RLS gives you the ability to have the advantages of both with the exception of a convienent sharding mechanism. Using RLS you set up policies for tables which are nothing more then where clauses or check constraints that are applied on the table for every query. Now that you can move those security checks to the database It becomes easy to give access to only a customers data. There is also an option on pg_dump to enable RLS so you can easily only dump a users data. If your web box becomes compromised the only data that can be accessed now is the data for the customer that is logged in. (Clearly if the comprmoised user is a superuser the original problem persists.)

I can't wait to try these features out in production and see if they deliver on their promises.

References:

https://wiki.postgresql.org/wiki/Row-security

http://www.postgresql.org/docs/9.5/static/sql-createpolicy.html
http://jimkeener.com/posts/postgres-9.5-row-level-security-rls

Thursday, July 16, 2015

Don't test with SQLLite when you use Postgres in Production

Yesterday, I was looking for some help trying to have a clean way to roll back database transactions at the end of a test in a Python TestCase. So, naturally, I started searching and found some posts on Stack Overflow and started to read them. I was instantly mortified by what I read.

But in any case, an in-memory database (SQLite makes this easy) is the best choice for unit tests.

Huh? I, at least, will listen and have a nice healthy debate when people suggest you should mock out every call to the database in the unit tests because if you are talking to the database it's not a unit test its a functional test. That argument is mainly one of semantics of what you call the test. In the case of using a different database engine in a testing environment than a production environment, why would you want to do that?

What's worse is the next stack overflow question I went to had almost the same answer by another person.

You can simply create an in-memory SQLite database and bind your session to that.

So, first, I wanted to stand on the rooftop and yell at the top of my lungs to anyone who would listen. This is a really bad idea. Here's why.

SQLite has different SQL semantics than Postgres, so a query written on SQLite may not run in Postgres
SQLite has different bugs than Postgres, so just because it works in SQLite does not mean it will work in Postgres. Also the reverse is true, just because you can't get it to work in SQLite doesn't mean it won't work in Postgres
Postgres has way more features that SQLite. Try doing a CTE query in SQLite. You can't use any of these features in your application if you test in a different database than you use for your production environment. (It ends up in 2014 SQLite added CTEs to their software, however there are differences, which is the point, for instance it does not appear that you can do insert or update in a SQLite CTE).
How can you test deployments if your test environment uses a different database than your production environment?
How can you test that your application works with the newest version of the database before you push it to production?

This sentiment about testing in a different database than you use in production is not just limited to stackoverflow it seems. I found a document on leading cloud service provider's site that said this:

When To Use SQLite

Testing:

It is an overkill for a large portion of applications to use an additional process for testing the business-logic (i.e. the application's main purpose: functionality).

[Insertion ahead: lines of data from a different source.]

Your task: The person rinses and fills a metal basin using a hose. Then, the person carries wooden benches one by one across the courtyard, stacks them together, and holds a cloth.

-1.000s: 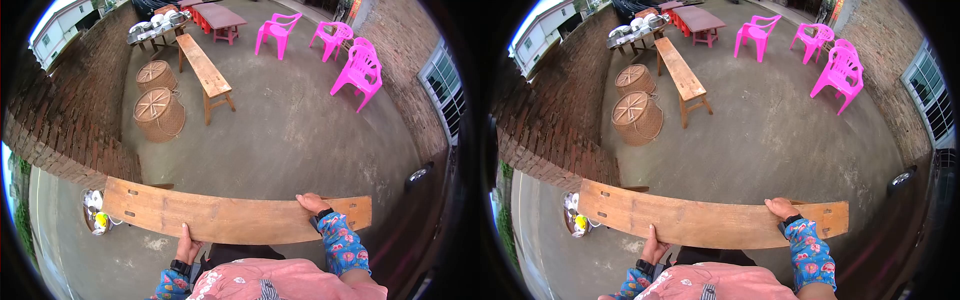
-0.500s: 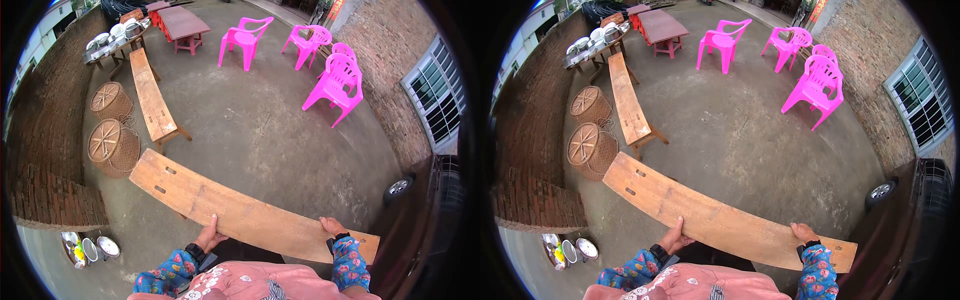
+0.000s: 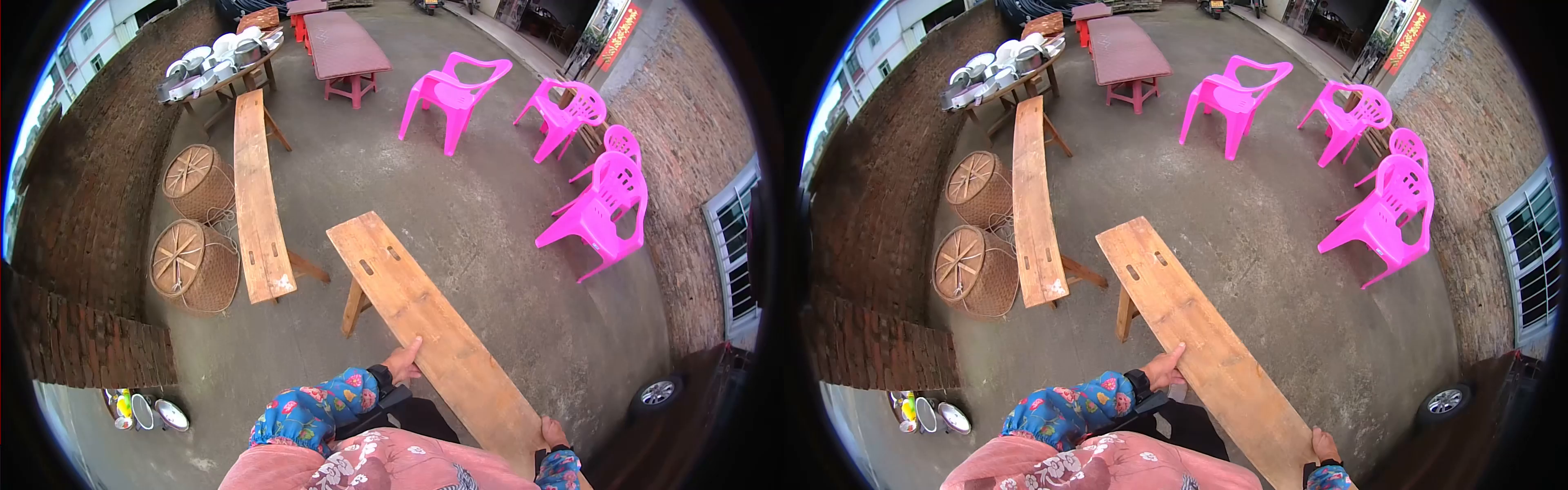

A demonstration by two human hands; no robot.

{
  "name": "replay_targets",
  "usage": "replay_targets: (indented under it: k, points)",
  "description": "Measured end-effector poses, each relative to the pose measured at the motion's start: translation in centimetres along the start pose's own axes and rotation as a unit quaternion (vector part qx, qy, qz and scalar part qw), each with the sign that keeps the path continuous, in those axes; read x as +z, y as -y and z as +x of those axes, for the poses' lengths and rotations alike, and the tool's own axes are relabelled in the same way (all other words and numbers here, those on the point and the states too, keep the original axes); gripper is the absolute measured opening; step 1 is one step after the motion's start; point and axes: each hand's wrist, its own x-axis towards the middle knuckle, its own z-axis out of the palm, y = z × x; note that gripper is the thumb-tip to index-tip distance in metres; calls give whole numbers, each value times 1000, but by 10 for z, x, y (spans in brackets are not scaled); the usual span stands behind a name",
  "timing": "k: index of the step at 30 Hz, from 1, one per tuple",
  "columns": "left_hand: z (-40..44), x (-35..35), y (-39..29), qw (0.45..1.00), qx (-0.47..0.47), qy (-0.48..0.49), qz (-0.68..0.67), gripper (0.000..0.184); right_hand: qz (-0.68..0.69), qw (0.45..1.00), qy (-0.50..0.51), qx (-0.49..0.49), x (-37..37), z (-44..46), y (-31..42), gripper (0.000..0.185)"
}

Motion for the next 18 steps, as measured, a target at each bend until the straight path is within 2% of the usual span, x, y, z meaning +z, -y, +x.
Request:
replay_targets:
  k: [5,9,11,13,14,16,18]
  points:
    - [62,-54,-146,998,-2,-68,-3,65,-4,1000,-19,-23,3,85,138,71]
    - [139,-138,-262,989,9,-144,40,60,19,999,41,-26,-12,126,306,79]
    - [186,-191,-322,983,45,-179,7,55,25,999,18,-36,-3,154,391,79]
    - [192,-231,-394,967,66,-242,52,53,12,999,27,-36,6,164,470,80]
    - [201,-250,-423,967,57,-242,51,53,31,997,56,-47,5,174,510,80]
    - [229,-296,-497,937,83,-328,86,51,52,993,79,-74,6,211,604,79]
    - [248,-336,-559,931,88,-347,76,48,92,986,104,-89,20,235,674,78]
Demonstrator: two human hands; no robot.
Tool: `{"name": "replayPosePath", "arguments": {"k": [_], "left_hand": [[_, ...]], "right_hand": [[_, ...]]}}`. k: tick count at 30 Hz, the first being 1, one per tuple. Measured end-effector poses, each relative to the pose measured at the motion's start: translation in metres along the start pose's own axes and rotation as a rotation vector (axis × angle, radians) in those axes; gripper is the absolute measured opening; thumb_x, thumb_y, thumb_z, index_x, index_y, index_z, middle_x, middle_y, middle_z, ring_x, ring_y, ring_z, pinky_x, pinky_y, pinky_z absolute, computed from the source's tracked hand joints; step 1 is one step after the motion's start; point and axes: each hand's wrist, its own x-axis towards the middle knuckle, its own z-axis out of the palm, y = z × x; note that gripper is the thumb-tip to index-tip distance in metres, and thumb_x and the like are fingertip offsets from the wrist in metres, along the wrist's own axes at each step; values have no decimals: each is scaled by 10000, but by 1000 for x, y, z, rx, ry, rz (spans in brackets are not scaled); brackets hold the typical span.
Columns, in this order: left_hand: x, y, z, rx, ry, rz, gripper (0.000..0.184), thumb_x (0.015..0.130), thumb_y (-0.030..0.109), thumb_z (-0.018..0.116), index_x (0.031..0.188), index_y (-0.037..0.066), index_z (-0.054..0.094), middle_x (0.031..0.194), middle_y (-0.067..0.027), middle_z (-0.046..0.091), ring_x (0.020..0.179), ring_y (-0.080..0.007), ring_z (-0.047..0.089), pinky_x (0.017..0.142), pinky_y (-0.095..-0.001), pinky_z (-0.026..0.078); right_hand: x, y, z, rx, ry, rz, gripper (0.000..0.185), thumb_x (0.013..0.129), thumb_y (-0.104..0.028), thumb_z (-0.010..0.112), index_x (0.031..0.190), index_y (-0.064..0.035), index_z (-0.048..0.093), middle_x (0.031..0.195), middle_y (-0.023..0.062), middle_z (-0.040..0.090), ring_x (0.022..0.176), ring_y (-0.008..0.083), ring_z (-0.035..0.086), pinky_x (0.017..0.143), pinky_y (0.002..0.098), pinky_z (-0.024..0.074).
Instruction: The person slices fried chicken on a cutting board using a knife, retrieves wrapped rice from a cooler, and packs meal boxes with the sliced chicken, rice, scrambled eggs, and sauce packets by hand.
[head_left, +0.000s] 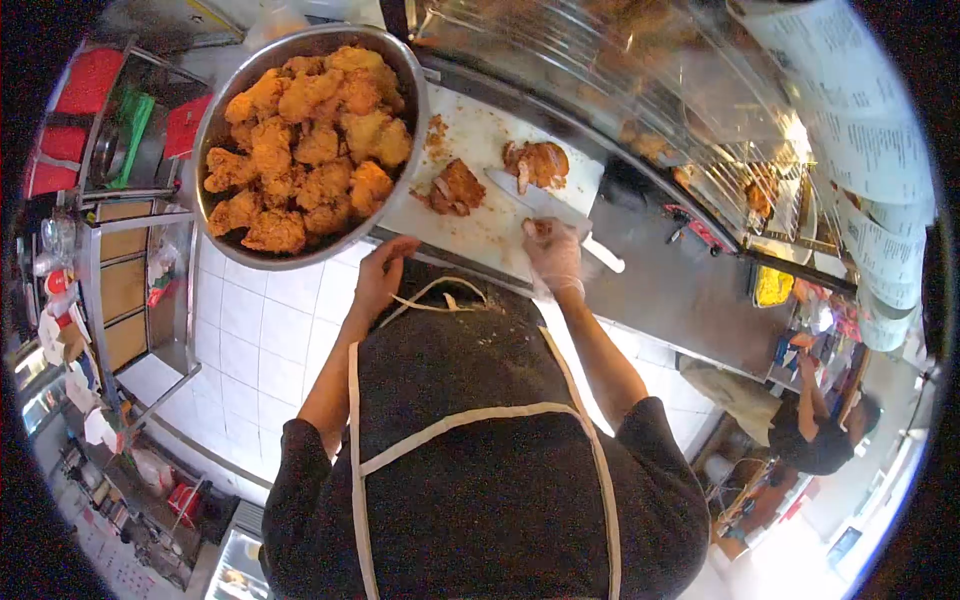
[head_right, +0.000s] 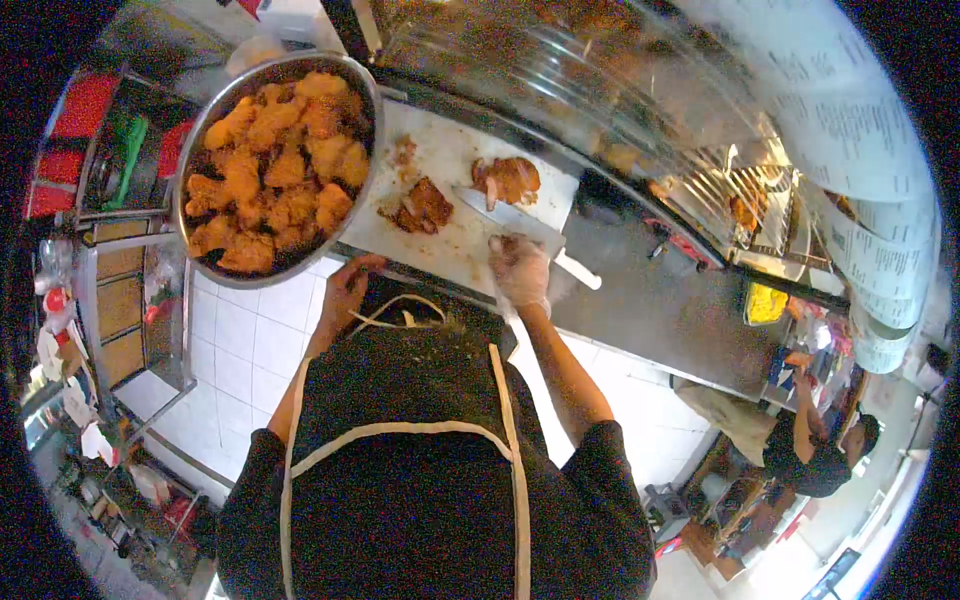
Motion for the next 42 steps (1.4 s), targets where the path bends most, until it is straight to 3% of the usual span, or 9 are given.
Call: {"name": "replayPosePath", "arguments": {"k": [3,6,13,15,20,26,29,32,42], "left_hand": [[-5,-44,-8,-144,-46,-118,317,897,-61,435,1167,8,587,1094,-112,644,1022,-172,603,865,-292,470],[-2,-67,-20,-349,-190,-169,288,923,-22,467,1187,15,576,1164,-114,615,1105,-187,562,907,-303,450],[0,-41,-60,-279,-414,-148,323,923,52,545,1245,31,545,1203,-66,602,1151,-182,538,974,-333,426],[5,-42,-72,-184,-441,-69,332,911,65,573,1241,36,552,1185,-60,609,1138,-184,549,967,-330,434],[17,0,-65,58,-771,-53,354,862,118,681,1190,38,575,1122,-98,627,1080,-182,582,912,-324,480],[0,118,45,77,-507,526,386,784,216,753,1078,16,603,915,-122,663,829,-211,650,762,-293,512],[-2,113,54,73,-349,423,203,793,170,716,867,-8,653,673,-105,637,549,-202,601,531,-321,458],[-38,144,24,-9,-522,392,182,813,162,699,862,-8,656,725,-106,655,556,-167,591,534,-306,462],[-102,130,-158,-36,-670,64,261,822,121,697,1063,31,656,860,-47,660,782,-108,613,731,-255,493]], "right_hand": [[27,-40,-10,858,-139,502,428,855,-416,657,1050,-40,598,817,99,656,816,199,637,702,378,505],[103,-81,14,13,363,-177,344,852,-347,643,1046,-63,626,758,155,638,738,267,629,677,399,519],[141,-112,7,-48,506,-15,439,761,-367,695,1049,-41,641,872,166,642,880,321,611,827,388,485],[102,-93,8,418,77,513,400,751,-306,698,1065,-67,635,1079,159,601,996,336,562,899,384,449],[-57,-54,38,1630,430,645,312,904,-275,589,1122,-63,520,908,86,604,745,170,588,572,327,483],[-24,-130,-17,1713,925,799,516,926,-353,550,1333,-79,391,1273,128,474,1058,261,549,876,398,467],[-8,-125,-61,1783,725,332,627,977,-406,446,1490,-148,192,1489,71,246,1359,232,280,1116,337,225],[-24,-93,-40,1702,805,268,417,944,-406,526,1239,-111,524,1134,53,573,1105,196,512,1011,359,368],[-46,-271,-90,1822,565,399,75,884,-125,620,927,-86,573,820,-9,545,768,134,537,679,281,475]]}}
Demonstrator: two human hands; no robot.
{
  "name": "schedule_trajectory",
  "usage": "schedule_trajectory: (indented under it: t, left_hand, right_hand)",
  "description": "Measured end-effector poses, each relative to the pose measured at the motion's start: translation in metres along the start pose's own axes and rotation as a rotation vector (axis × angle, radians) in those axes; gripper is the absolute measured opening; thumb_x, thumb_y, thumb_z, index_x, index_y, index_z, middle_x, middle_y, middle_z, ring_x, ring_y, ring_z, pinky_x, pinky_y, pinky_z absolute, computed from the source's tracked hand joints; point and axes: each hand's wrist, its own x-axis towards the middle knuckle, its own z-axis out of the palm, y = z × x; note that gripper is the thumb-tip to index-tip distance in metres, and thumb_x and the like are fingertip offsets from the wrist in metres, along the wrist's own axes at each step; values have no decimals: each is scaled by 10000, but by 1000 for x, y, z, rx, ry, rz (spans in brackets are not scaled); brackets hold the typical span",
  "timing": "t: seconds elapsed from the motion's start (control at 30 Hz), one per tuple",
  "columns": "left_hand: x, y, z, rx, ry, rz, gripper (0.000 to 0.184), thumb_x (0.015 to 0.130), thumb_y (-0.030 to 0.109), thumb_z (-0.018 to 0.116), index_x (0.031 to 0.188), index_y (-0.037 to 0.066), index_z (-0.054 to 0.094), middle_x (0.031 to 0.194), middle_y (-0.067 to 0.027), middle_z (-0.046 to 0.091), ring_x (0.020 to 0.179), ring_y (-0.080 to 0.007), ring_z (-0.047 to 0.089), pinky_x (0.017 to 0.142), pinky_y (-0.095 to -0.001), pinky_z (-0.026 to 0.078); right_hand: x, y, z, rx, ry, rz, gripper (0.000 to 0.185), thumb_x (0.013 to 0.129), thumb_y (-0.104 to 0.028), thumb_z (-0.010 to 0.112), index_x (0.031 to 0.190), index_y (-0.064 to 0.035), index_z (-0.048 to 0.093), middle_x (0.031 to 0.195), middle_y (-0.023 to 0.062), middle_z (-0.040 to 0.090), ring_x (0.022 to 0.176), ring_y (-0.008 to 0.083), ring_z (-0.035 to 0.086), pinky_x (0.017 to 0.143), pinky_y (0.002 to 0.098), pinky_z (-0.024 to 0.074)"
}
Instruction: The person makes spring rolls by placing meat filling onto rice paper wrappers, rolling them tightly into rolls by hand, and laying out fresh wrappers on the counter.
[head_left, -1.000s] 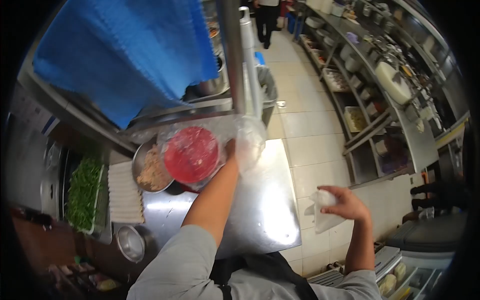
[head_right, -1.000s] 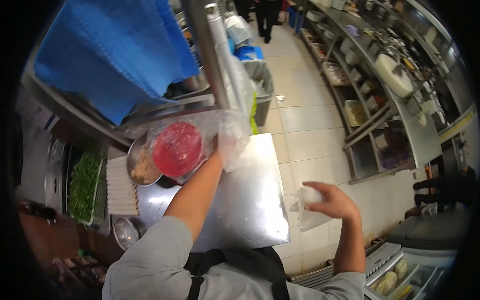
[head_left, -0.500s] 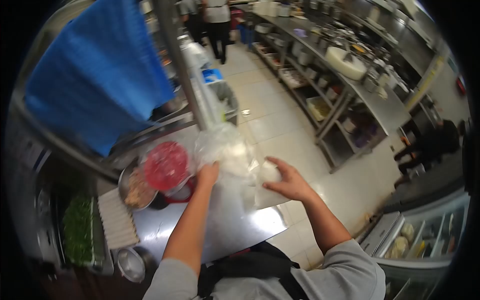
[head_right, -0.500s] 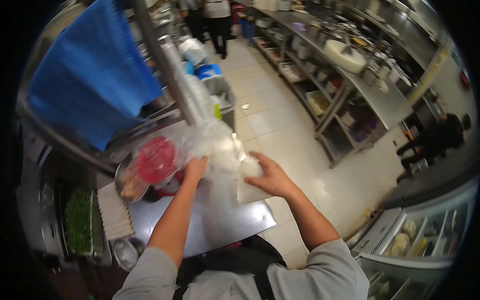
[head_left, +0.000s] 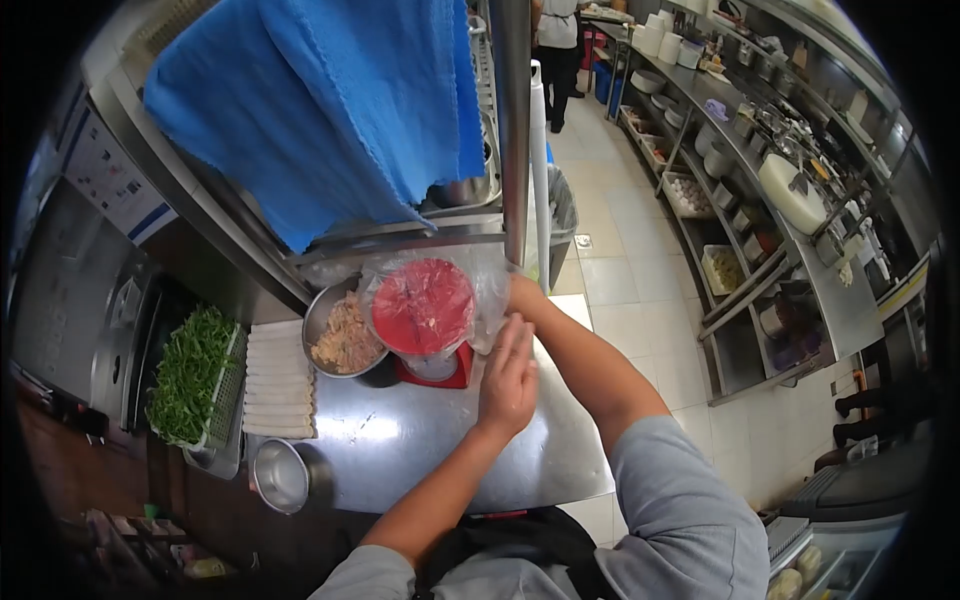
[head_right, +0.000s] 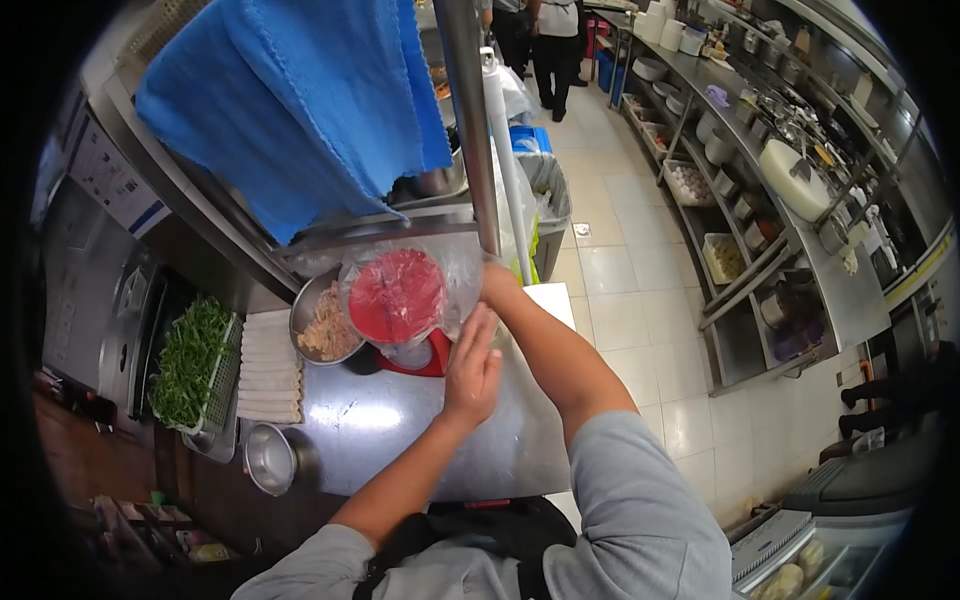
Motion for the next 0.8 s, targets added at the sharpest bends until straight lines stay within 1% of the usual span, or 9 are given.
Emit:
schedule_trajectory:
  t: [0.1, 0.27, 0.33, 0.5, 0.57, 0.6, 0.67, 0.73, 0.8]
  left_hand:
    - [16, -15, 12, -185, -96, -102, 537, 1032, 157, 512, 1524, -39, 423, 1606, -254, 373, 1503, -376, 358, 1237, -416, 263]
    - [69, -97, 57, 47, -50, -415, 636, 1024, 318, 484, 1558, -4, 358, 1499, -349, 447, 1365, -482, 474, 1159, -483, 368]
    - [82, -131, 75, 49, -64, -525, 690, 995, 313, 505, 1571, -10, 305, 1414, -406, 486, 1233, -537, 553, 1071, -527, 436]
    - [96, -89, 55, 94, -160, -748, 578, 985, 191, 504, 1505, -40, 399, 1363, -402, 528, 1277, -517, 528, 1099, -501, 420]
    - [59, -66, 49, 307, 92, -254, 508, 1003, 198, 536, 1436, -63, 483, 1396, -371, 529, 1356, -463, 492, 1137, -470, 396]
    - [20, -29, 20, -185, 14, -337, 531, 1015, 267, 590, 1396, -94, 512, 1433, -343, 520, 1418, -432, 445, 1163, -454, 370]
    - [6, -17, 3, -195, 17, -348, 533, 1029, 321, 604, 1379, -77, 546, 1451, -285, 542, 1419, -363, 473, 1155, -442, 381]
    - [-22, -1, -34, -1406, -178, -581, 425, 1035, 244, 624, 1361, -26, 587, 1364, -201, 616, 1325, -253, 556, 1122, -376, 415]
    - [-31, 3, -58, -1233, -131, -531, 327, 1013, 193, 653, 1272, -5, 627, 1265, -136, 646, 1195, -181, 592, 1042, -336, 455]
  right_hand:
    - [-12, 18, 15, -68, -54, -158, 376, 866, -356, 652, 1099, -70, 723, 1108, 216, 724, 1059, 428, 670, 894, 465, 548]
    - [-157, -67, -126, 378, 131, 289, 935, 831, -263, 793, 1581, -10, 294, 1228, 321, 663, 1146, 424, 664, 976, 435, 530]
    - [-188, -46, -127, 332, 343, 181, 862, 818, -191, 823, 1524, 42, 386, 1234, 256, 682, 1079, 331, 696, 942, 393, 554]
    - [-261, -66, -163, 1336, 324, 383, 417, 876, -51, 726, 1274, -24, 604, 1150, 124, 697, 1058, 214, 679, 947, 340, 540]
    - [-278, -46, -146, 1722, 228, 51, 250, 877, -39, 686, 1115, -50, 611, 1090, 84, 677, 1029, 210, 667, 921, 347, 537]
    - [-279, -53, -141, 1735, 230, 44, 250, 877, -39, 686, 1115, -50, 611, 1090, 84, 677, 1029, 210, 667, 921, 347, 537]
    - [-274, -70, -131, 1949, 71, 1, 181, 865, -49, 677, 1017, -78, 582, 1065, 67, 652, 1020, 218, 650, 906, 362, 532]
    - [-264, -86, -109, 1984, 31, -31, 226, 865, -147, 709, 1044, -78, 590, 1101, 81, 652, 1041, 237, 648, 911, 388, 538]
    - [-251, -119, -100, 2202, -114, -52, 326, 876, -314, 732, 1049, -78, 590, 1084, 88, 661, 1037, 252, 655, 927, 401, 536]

This is even more strange coming from them since one of the valid reasons cloud service providers give for using their services is that you can have a test environment that mirrors your production environment as closely as possible.

I specifically mentioned SQLite and Postgres, but in reality you could replace any two technologies and the arguments don't change. You wouldn't want to test on SQLite and use MySQL in production, nor would you want to test on Postgres and use Oracle in production.

So remember don't develop and test against one database and release against a different database.

Edited Aug. 4
Fixed spelling error for SQLLite -> SQLite.
SQLite does have CTE support since 2014.

Thanks for all the great comments, and the godd discussion this is creating within the community.